第1章    武道とは?    〜護身技法について


2. 護身技法について

過去、身命を賭けた戦いに備える訓練として、また、効果的であろう武技習得の手段として、敵を想定した型や試割(居合斬り)、そして、勝負精神と実戦技術を培う手段として、互いに「禁じ手」を制約(寸止め、竹刀)しながらの組手(手合わせ、乱捕り、対錬…)稽古を行った。これら稽古法はどれも実戦に備えるための稽古法であり、それぞれ不可分な関係にあった。言い換えれば、「型」稽古だけでも「組手」稽古だけでも、さらには「試割」稽古や「拳足鍛錬(巻藁や砂袋などを叩き続ける練習方法)」だけでも、総合的に行わず単独的に行えば、それは実戦に備える稽古とはならないということであった。

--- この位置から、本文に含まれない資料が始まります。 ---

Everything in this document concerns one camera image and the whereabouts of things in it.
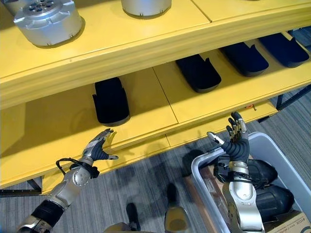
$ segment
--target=black glove
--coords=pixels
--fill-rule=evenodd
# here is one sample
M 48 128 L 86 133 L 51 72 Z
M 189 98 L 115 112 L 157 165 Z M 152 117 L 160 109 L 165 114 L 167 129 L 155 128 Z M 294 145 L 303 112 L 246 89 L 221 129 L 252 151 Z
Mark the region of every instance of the black glove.
M 232 127 L 227 126 L 230 134 L 230 142 L 223 141 L 213 132 L 208 132 L 207 135 L 214 142 L 220 144 L 221 148 L 230 156 L 230 161 L 241 161 L 247 163 L 249 156 L 249 142 L 246 124 L 238 112 L 231 114 L 229 123 Z

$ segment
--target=yellow shelf board
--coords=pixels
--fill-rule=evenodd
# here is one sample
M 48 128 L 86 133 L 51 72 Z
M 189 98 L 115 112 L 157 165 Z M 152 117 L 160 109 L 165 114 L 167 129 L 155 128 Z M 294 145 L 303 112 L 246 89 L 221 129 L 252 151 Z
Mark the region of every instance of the yellow shelf board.
M 192 0 L 212 21 L 224 20 L 251 14 L 269 14 L 269 11 L 281 11 L 282 8 L 300 7 L 311 0 Z
M 96 166 L 100 173 L 103 174 L 158 154 L 169 147 L 170 146 L 166 136 L 162 136 L 118 151 L 118 160 L 96 161 L 94 166 Z M 63 177 L 64 176 L 60 170 L 45 174 L 42 179 L 42 194 L 49 193 L 58 183 L 62 181 Z
M 242 115 L 245 122 L 250 122 L 277 113 L 276 108 L 270 103 L 270 101 L 255 104 L 255 108 L 256 111 L 254 108 L 243 108 L 239 110 L 239 113 Z M 231 117 L 230 114 L 227 114 L 195 126 L 187 127 L 186 129 L 175 131 L 174 133 L 167 133 L 166 137 L 171 147 L 180 146 L 199 138 L 206 137 L 207 132 L 218 133 L 226 130 L 226 125 L 230 125 L 228 122 L 229 117 Z
M 178 123 L 211 119 L 311 83 L 311 59 L 299 67 L 286 68 L 258 40 L 246 43 L 256 45 L 269 68 L 259 76 L 248 78 L 241 75 L 219 50 L 202 53 L 204 59 L 210 58 L 222 78 L 219 86 L 209 93 L 194 92 L 175 62 L 154 67 Z
M 1 109 L 228 44 L 311 25 L 311 3 L 209 23 L 191 0 L 173 0 L 165 15 L 150 20 L 130 18 L 122 11 L 120 0 L 88 2 L 76 1 L 86 20 L 84 33 L 54 49 L 30 44 L 13 26 L 12 17 L 0 8 Z
M 126 144 L 129 139 L 177 123 L 152 68 L 121 76 L 120 80 L 127 93 L 131 119 L 113 127 L 115 133 L 105 147 Z M 91 84 L 28 102 L 20 116 L 12 114 L 16 113 L 11 110 L 15 107 L 2 110 L 1 114 L 8 116 L 1 119 L 6 126 L 1 138 L 15 135 L 12 130 L 16 128 L 16 119 L 25 120 L 16 129 L 24 129 L 23 137 L 2 151 L 2 187 L 57 169 L 55 161 L 60 158 L 79 157 L 86 144 L 107 128 L 97 121 L 94 93 Z

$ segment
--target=robot finger
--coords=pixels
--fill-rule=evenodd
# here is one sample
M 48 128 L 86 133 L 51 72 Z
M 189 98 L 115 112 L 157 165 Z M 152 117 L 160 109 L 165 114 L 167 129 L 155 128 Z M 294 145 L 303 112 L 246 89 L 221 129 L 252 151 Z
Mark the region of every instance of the robot finger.
M 240 134 L 241 138 L 243 139 L 248 139 L 248 132 L 246 128 L 246 123 L 242 116 L 238 112 L 233 112 L 231 116 L 234 118 L 234 120 L 238 123 L 239 128 L 240 128 Z
M 234 132 L 233 132 L 232 128 L 227 125 L 226 129 L 228 130 L 228 132 L 230 134 L 230 140 L 232 140 L 234 137 Z
M 228 121 L 232 126 L 234 134 L 236 134 L 238 132 L 238 126 L 237 126 L 236 122 L 232 118 L 229 118 Z
M 212 139 L 214 142 L 216 142 L 217 144 L 221 146 L 225 143 L 225 141 L 223 141 L 219 136 L 217 136 L 213 132 L 208 132 L 207 135 L 210 139 Z

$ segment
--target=black foam insert
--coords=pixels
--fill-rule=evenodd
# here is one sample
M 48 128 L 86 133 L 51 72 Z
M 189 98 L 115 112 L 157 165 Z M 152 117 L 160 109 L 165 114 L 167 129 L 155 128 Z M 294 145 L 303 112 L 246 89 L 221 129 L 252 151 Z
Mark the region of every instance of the black foam insert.
M 309 59 L 295 38 L 288 40 L 282 33 L 261 37 L 259 41 L 285 67 L 295 68 Z
M 118 126 L 129 118 L 126 92 L 119 78 L 95 83 L 96 95 L 93 95 L 97 119 L 106 126 Z
M 250 48 L 244 43 L 237 43 L 221 48 L 231 64 L 244 76 L 253 77 L 269 67 L 268 62 L 258 52 L 255 45 Z
M 176 63 L 195 92 L 209 92 L 222 80 L 210 60 L 204 61 L 199 54 L 176 60 Z

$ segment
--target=robotic hand
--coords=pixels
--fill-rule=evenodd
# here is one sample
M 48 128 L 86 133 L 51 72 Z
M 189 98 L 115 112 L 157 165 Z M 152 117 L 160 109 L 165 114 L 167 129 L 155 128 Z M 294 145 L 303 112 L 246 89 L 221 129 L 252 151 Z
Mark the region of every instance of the robotic hand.
M 18 227 L 18 233 L 49 233 L 58 222 L 61 215 L 74 202 L 80 194 L 81 189 L 92 178 L 97 178 L 99 171 L 92 166 L 96 160 L 115 160 L 115 155 L 108 155 L 103 151 L 106 138 L 113 131 L 107 129 L 98 134 L 85 147 L 82 158 L 77 161 L 71 158 L 60 159 L 56 162 L 58 168 L 64 174 L 64 179 L 47 196 L 47 198 L 28 216 Z M 59 162 L 71 161 L 73 165 L 70 171 L 65 173 Z
M 223 186 L 228 205 L 230 229 L 234 233 L 263 233 L 264 227 L 256 206 L 256 191 L 248 174 L 249 142 L 246 124 L 237 112 L 231 114 L 227 126 L 230 142 L 223 141 L 212 132 L 207 135 L 230 156 L 230 181 Z

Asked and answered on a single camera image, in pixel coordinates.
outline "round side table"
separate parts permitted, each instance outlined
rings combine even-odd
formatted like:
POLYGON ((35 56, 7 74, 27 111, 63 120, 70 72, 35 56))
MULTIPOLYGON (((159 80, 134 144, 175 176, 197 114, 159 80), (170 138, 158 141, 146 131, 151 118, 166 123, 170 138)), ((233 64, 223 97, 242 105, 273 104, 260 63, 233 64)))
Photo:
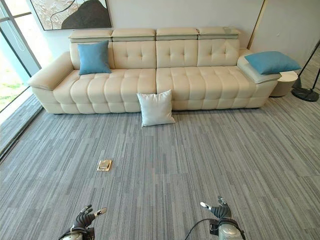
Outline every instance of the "round side table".
POLYGON ((298 79, 298 75, 294 71, 283 71, 280 74, 281 77, 277 80, 278 83, 270 94, 270 97, 282 97, 288 94, 298 79))

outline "white wall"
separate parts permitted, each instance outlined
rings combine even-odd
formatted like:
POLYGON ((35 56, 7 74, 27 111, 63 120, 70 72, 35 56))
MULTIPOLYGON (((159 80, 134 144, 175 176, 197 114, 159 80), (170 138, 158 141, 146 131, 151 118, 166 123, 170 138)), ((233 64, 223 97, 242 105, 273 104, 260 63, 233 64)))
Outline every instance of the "white wall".
POLYGON ((280 51, 302 67, 319 39, 320 0, 268 0, 250 49, 280 51))
MULTIPOLYGON (((236 27, 246 47, 263 0, 107 0, 113 28, 236 27)), ((72 30, 43 31, 54 57, 69 50, 72 30)))

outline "glass window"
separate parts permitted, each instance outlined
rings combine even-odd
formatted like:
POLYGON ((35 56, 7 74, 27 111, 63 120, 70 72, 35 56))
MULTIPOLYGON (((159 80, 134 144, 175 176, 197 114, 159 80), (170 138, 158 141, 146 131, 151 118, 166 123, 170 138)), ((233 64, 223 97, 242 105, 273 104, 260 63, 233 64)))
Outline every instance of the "glass window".
POLYGON ((8 17, 6 11, 3 9, 3 7, 0 5, 0 19, 4 17, 8 17))
POLYGON ((0 111, 28 86, 29 75, 0 34, 0 111))
POLYGON ((48 65, 53 57, 34 17, 25 15, 17 17, 15 21, 41 67, 48 65))
POLYGON ((26 0, 5 0, 5 3, 13 16, 30 12, 26 0))

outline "painting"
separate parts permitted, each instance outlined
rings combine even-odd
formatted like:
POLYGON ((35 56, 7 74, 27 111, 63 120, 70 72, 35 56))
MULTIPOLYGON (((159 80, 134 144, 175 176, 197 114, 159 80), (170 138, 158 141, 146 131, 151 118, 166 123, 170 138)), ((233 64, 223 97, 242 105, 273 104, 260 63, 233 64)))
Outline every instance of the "painting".
POLYGON ((44 30, 111 28, 107 0, 31 0, 44 30))

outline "sofa backrest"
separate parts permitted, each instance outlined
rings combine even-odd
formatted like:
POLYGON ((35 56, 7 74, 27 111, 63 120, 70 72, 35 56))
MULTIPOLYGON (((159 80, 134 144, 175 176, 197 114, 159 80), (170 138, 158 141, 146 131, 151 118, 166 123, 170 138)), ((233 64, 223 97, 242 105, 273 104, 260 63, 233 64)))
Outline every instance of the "sofa backrest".
POLYGON ((78 44, 109 40, 111 69, 235 66, 240 32, 229 27, 171 27, 75 30, 70 38, 74 69, 80 69, 78 44))
POLYGON ((198 40, 197 66, 235 66, 239 48, 238 39, 198 40))

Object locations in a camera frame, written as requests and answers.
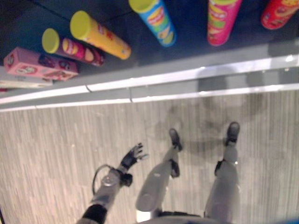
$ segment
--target snack box
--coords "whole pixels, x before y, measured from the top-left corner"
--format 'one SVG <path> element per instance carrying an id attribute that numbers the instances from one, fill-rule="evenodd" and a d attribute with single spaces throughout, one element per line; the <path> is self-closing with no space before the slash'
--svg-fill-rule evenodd
<path id="1" fill-rule="evenodd" d="M 9 75 L 0 66 L 0 88 L 43 88 L 52 84 L 52 80 Z"/>
<path id="2" fill-rule="evenodd" d="M 8 74 L 53 80 L 65 81 L 78 75 L 77 66 L 72 61 L 19 47 L 4 58 L 4 67 Z"/>

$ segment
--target shelf
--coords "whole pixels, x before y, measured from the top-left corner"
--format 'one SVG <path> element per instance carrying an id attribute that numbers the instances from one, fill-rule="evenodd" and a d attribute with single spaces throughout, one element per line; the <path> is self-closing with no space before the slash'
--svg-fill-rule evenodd
<path id="1" fill-rule="evenodd" d="M 298 55 L 299 13 L 296 13 L 283 28 L 274 31 L 266 30 L 260 25 L 259 17 L 267 1 L 244 1 L 229 41 L 222 46 L 212 47 L 206 41 L 206 1 L 165 0 L 165 3 L 178 33 L 177 42 L 170 48 L 159 45 L 138 15 L 130 10 L 127 1 L 94 1 L 88 4 L 78 0 L 39 0 L 34 3 L 21 1 L 14 6 L 14 10 L 3 14 L 6 20 L 0 23 L 1 34 L 4 34 L 1 35 L 1 45 L 3 45 L 0 49 L 1 59 L 15 46 L 42 52 L 41 36 L 48 27 L 71 37 L 69 20 L 71 15 L 80 9 L 87 11 L 127 41 L 132 46 L 132 55 L 128 60 L 123 61 L 106 54 L 107 62 L 102 68 L 78 63 L 80 70 L 78 77 L 67 82 L 56 82 L 52 87 L 39 90 L 8 92 L 0 97 L 0 103 L 9 97 L 21 99 L 20 96 L 23 94 L 34 95 L 38 92 L 64 88 L 71 88 L 64 90 L 69 93 L 81 88 L 87 96 L 89 92 L 85 85 L 152 77 L 178 71 L 184 76 L 183 71 L 201 67 L 214 66 L 219 70 L 231 63 Z M 277 64 L 274 61 L 268 69 L 275 68 Z M 226 74 L 221 75 L 234 73 L 240 72 L 232 70 L 229 66 Z M 218 75 L 220 75 L 219 71 L 214 73 L 214 76 Z M 201 72 L 196 78 L 206 78 L 206 73 Z"/>

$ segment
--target yellow pringles can
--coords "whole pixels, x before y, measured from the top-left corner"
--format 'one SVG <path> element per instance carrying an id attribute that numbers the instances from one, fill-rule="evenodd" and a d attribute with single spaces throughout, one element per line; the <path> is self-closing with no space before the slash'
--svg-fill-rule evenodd
<path id="1" fill-rule="evenodd" d="M 130 57 L 131 48 L 117 35 L 99 24 L 85 11 L 77 11 L 71 18 L 71 34 L 120 59 Z"/>

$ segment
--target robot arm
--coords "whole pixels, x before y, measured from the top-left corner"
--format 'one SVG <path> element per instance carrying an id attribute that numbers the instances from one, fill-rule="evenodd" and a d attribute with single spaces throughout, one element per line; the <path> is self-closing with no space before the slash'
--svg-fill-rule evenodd
<path id="1" fill-rule="evenodd" d="M 120 188 L 124 185 L 130 186 L 132 183 L 133 177 L 127 173 L 128 170 L 148 156 L 147 154 L 140 155 L 141 148 L 141 143 L 134 146 L 122 159 L 117 169 L 110 168 L 109 173 L 101 180 L 101 186 L 94 194 L 91 205 L 77 224 L 103 224 L 105 222 L 107 212 L 113 205 Z"/>

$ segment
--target floor
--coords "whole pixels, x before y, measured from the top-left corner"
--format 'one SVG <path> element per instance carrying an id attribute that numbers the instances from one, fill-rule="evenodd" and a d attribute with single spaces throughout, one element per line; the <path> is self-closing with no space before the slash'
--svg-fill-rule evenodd
<path id="1" fill-rule="evenodd" d="M 74 224 L 92 197 L 95 169 L 117 166 L 144 144 L 107 222 L 132 224 L 147 173 L 178 129 L 181 176 L 170 182 L 166 210 L 203 214 L 228 124 L 239 121 L 241 220 L 269 223 L 299 214 L 299 91 L 95 105 L 0 114 L 0 206 L 7 224 Z"/>

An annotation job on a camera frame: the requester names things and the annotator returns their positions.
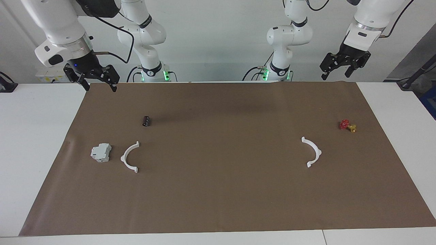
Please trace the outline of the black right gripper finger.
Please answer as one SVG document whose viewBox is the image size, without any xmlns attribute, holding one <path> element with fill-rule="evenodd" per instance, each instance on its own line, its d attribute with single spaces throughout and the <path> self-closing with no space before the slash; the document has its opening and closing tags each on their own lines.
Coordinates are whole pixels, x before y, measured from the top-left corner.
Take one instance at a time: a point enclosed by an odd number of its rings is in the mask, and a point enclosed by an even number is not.
<svg viewBox="0 0 436 245">
<path fill-rule="evenodd" d="M 90 89 L 90 85 L 83 75 L 78 76 L 75 72 L 72 72 L 70 74 L 70 81 L 81 85 L 86 91 L 89 91 Z"/>
<path fill-rule="evenodd" d="M 102 68 L 101 82 L 108 84 L 114 93 L 117 91 L 119 79 L 120 76 L 112 65 Z"/>
</svg>

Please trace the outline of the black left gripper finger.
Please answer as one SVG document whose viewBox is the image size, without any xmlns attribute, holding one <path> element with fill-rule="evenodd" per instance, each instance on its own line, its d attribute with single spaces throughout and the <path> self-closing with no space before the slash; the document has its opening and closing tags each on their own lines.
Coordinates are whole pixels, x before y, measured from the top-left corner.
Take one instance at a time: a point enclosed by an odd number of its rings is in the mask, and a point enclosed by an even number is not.
<svg viewBox="0 0 436 245">
<path fill-rule="evenodd" d="M 321 79 L 324 81 L 327 80 L 329 74 L 334 71 L 335 69 L 342 66 L 343 62 L 343 55 L 340 53 L 333 54 L 333 53 L 327 53 L 325 58 L 320 64 L 320 69 L 323 72 L 321 75 Z"/>
<path fill-rule="evenodd" d="M 345 72 L 345 77 L 350 78 L 350 76 L 355 70 L 359 68 L 363 68 L 366 65 L 366 62 L 369 60 L 369 58 L 370 58 L 369 56 L 362 56 L 356 60 L 351 60 L 350 65 L 347 68 L 347 71 Z"/>
</svg>

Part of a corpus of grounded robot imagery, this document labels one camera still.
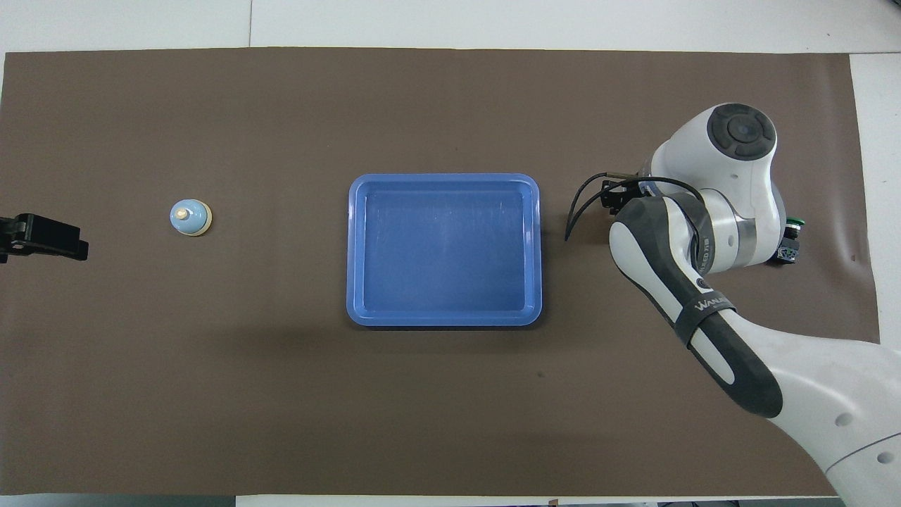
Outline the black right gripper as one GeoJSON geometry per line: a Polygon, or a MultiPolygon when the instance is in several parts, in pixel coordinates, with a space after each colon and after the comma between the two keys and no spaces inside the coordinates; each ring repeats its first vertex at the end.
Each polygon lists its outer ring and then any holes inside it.
{"type": "Polygon", "coordinates": [[[617,215],[628,202],[632,199],[639,199],[645,196],[645,192],[640,182],[634,180],[603,180],[600,192],[600,203],[603,208],[608,209],[610,215],[617,215]]]}

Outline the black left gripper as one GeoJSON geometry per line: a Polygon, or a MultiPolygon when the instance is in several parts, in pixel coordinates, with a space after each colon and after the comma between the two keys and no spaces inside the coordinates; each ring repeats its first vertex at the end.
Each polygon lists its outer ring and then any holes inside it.
{"type": "MultiPolygon", "coordinates": [[[[10,255],[67,256],[84,262],[89,244],[80,239],[80,228],[35,214],[10,219],[10,255]]],[[[9,247],[0,245],[0,264],[8,262],[9,247]]]]}

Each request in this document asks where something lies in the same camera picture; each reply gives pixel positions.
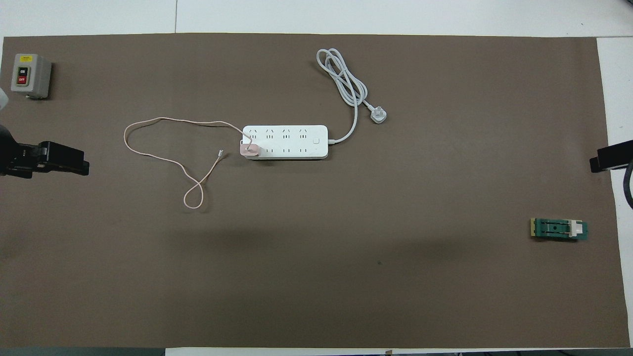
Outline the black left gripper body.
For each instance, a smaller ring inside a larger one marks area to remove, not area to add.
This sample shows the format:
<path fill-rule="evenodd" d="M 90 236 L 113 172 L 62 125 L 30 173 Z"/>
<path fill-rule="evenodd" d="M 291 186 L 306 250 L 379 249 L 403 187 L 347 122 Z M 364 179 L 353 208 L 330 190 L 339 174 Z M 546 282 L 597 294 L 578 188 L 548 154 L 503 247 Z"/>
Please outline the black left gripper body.
<path fill-rule="evenodd" d="M 38 171 L 39 146 L 14 140 L 5 126 L 0 127 L 0 175 L 32 178 Z"/>

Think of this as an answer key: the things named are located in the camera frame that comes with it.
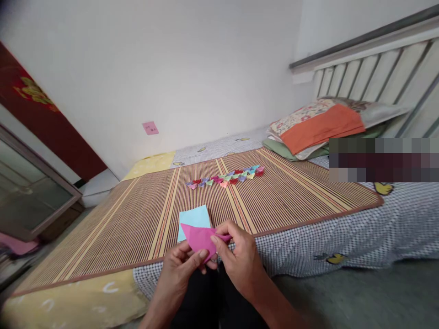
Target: black pants
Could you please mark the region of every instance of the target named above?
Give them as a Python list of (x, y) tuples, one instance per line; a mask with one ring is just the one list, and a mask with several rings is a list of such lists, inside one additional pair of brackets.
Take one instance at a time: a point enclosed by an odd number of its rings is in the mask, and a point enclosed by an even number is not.
[(196, 270), (171, 328), (268, 328), (255, 308), (236, 290), (224, 265), (218, 271)]

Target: orange pillowcase
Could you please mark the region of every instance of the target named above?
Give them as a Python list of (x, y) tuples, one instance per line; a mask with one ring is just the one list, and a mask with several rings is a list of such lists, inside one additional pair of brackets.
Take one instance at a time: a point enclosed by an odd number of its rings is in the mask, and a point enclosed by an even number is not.
[(316, 117), (291, 127), (280, 137), (292, 154), (327, 142), (329, 138), (340, 138), (366, 131), (360, 115), (353, 109), (336, 104)]

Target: green cloth
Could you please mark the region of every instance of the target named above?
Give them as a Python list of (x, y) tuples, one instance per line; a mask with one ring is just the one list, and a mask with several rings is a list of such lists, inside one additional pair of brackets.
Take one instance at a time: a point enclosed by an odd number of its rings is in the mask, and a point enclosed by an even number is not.
[[(366, 129), (364, 133), (359, 133), (343, 138), (377, 138), (385, 131), (386, 127), (387, 127), (386, 123), (381, 123), (377, 126)], [(287, 146), (284, 143), (267, 138), (263, 140), (262, 145), (268, 148), (269, 150), (272, 150), (274, 153), (279, 154), (281, 157), (287, 160), (299, 161), (299, 159), (297, 159), (290, 152), (289, 148), (287, 148)], [(322, 146), (321, 148), (311, 153), (308, 159), (317, 158), (319, 156), (328, 155), (328, 154), (329, 154), (329, 144), (326, 144), (325, 146)]]

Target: person's right hand
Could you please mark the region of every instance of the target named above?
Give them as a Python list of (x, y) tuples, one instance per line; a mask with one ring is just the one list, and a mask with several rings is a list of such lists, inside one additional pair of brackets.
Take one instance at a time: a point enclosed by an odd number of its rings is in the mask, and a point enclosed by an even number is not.
[(256, 298), (258, 288), (270, 280), (257, 253), (255, 239), (228, 220), (217, 227), (217, 234), (230, 234), (236, 244), (233, 253), (223, 240), (211, 236), (216, 250), (223, 260), (225, 271), (239, 293), (248, 301)]

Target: pink cloth
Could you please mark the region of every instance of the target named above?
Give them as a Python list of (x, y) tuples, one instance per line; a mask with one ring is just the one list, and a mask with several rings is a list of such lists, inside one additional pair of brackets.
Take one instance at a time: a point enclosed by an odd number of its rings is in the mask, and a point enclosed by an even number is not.
[(183, 223), (180, 225), (182, 226), (184, 235), (186, 236), (187, 243), (189, 243), (194, 252), (200, 251), (201, 249), (207, 249), (209, 251), (209, 255), (204, 260), (205, 264), (216, 253), (216, 247), (210, 239), (212, 235), (217, 236), (226, 243), (228, 243), (232, 238), (230, 235), (215, 234), (216, 229), (214, 228), (197, 228)]
[(7, 245), (17, 255), (27, 254), (38, 246), (35, 241), (23, 242), (3, 233), (0, 233), (0, 244)]

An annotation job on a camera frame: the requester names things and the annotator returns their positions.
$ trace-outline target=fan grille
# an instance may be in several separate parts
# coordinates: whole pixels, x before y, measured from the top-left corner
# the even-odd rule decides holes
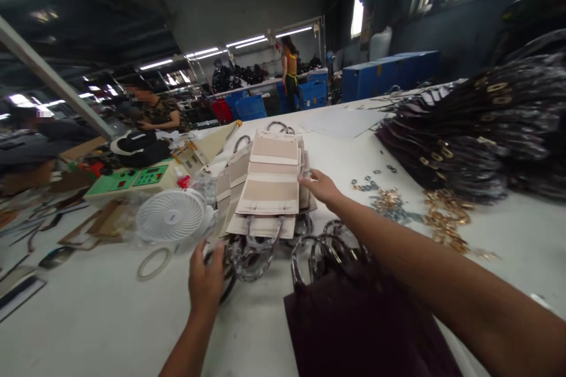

近代化と共に戦場における戦闘様式は覆され、、特に武器(刀、槍、弓など)を用いる武道技法やこれらを想定する武道技法、また過去の生活様式に沿って体系化された武道技法が、時代にそぐわなくなった。また、民間においても近代的法治国家として個人の権利が尊重され、一定の経済生活が営まれるようなってからは、多くの人々にとって戦闘の場が非日常的なものと化し、護身という範疇にあっても肉薄戦に迫られる機会は以前に比べ頻繁に訪れるものではなかった。

このような理由からそれまでの「護身技法」は、実戦よりも演武の為の技法として、その色合を濃くした。また、個々における個人の技術的優位性の云々よりも、多者の倫理観の確立と健全な国民体育を重要とする考え(嘉納治五郎、船越義珍…提唱)から、競技スポーツとして広く普及された武道は、その技法を「来るべき実戦」よりも「安全性の確保された格闘競技スポーツ」に重きを置くこととなった。

その結果スポーツ化された技法、特に組手競技は他の型や試割(居合斬)とは別に競技スポーツとして急速に発展を遂げた。

また、時代の流れと共に価値観の多様化(大衆→個人)を許容する環境が備わると、武道家たちは、このスポーツ化された組手競技に対し、さらに、勝負精神(勇気、覚悟と決断力、平常心など)と、技術的「実戦性」の追求を図り、安全性の確保という条件の下、熾烈な競争を繰り広げた。

これは防具の機能性の向上なども拍車をかけ、さまざまな流派を台頭させるに至った。

「分裂」: 大きく 4 タイプ

(1) 武道継承派~

彼らは、東洋の倫理道徳観と護身技法の体得を最も重要とし、従来の武道性を失わせない為に一切の競技化を否定した。

(2) スポーツ化推進および武道継承派~ 

彼らは、東洋の倫理道徳観の体得を重要としながらも活人拳と武道のあり方を模索し、従来の武道性を失わせない為に、型(約束組手も含む)や試割(居合斬)を衰退させなかった。また、組手競技においても「活人拳」という倫理的立場に基づき安全性を損なわず、社会ルールを守る場としての競技の場、すなわち教育の場とした。

したがって、「効果的護身技法」(殺法)と効果的競技技法(活法)の二つのまったく異なる技法を同時に修練する方法をとった。

(3) スポーツ推進および武道模索派(従来護身技法否定)~

彼らは、東洋の倫理道徳観の体得を重要としながらも、従来の護身技法を否定した。

つまり、スポーツ競技(多くの技法が制約)を通してのみ実証された技法だけが有効と考え、この競技スポーツへの参加過程を修練の場と考えた。

結果、組手競技のみを実施するに至った。

(4) 武道離脱派(興行格闘家)

武道の技術的根幹の一部に過ぎない組手競技(安全の確保された競技)だけをもって、いわゆる「実戦性」を強調し、武道本来の目的となった「倫理観の確立」を忘却させた「格闘家」たちが台頭した。

これは、商業目的である興行的側面だけに目を光らせたいわゆる「商業格闘家」の台頭を意味する。彼らは、「最強の格闘技」、「最強の格闘家」、「真の強さ」、「死闘」などを宣伝材料とし、危険と野蛮を売りとする興行をもって、連日、マスコミを賑わし、格闘エンターテイナーとしての道を歩むこととなった。